I think for the time being it's not possible to upload automatically to S3. Not sure it's a problem to add support for that but I don't think it's supported ATM (Will double check)
We can use VPC (which we use, but then the entire bringup of the training would be different)
It's automatically set in the user's .clearml - I think that /opt/ml is persistent (this is where you are supposed to save checkpoints in sagemaker)
So I think it's necessary to code defensively and once training is done, upload to a remote location (S3 in your case). If disc is persistent this should be a problem as the logs will be saved. Makes sense?

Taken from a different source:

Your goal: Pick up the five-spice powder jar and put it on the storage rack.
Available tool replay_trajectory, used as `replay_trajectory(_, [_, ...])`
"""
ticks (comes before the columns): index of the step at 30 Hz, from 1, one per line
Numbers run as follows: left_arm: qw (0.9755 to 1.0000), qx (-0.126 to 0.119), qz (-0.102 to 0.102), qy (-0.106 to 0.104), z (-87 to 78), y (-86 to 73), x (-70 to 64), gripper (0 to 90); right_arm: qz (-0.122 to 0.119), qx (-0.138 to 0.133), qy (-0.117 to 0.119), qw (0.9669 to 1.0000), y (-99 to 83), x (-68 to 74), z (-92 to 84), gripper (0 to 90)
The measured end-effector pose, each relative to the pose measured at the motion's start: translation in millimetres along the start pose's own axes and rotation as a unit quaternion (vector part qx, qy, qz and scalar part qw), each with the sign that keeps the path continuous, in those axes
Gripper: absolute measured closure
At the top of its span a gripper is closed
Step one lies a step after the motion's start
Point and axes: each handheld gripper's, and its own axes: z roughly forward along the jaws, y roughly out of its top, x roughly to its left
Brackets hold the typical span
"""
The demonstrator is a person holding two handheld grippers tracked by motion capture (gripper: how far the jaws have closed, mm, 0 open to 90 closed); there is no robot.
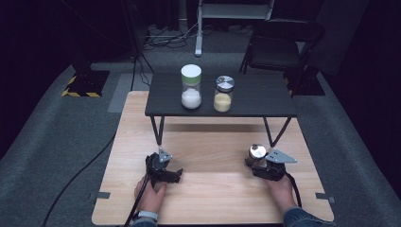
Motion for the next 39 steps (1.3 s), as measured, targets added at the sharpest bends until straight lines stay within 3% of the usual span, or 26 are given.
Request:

makes sense.. I currently aws s3 sync every n iterations and then I saw that there is an option to load a dir rather than a zip
Sure - the problem is that many of our trainings in sagemaker are not exposed to the company's server
thanks for the quick response! and also - your library/product is really cool and impressive
So all training machines will be exposed to the server?
Can you elaborate on the use-case a bit more? Why not report directly to the server?

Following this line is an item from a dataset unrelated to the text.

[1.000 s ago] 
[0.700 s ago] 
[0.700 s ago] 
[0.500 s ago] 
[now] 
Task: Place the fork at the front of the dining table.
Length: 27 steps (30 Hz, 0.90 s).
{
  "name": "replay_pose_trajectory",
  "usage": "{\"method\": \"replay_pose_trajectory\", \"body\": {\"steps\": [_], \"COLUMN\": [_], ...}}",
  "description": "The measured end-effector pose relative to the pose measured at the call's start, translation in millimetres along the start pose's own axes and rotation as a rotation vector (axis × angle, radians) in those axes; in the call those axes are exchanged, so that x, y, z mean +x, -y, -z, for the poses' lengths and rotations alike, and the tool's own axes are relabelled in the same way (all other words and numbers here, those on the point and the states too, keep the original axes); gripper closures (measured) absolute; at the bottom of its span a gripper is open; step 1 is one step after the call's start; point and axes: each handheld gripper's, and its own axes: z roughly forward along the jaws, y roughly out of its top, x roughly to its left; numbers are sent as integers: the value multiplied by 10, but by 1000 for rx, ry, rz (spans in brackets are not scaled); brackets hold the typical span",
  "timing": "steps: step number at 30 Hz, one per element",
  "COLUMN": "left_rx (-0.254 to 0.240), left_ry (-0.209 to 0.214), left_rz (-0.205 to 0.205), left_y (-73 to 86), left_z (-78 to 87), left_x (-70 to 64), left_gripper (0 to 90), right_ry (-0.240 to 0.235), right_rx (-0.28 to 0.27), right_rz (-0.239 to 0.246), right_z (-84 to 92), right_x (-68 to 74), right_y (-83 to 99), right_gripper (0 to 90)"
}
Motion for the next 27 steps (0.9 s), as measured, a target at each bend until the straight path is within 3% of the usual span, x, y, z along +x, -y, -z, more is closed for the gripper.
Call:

BTW, just talked to the devs, what happens is that your metrics \ logs are saved locally, then once a task is closed, it's zipped. If you are affraid the instance might be taken from you, first we are planning to release a solution for these situations 🙂 and second your code needs to be aware of the risk and to be able to "resume" training from a specific model snapshot \ iteration.
Cool and impressive are 2 adjective we like to hear 😄
this should explain how to do it. You get the offline session path once you init the task
If you want you can just upload them manually to s3 as the last "line" of the script, or write a pipeline step that does that. Just remember you'll have to import it somehow later on
maybe I missed it in the documentation - but I could use also something like set_offline_dir() (to make sure it's pointing opt/ml or something) and then get_offline_file() and upload it myself
If spot is taken from you then yes. It will be. (unless there's some drive persistence)
but what happens if the script is terminated? maybe a spot termination, ctrl+c, this means I loose track of the training?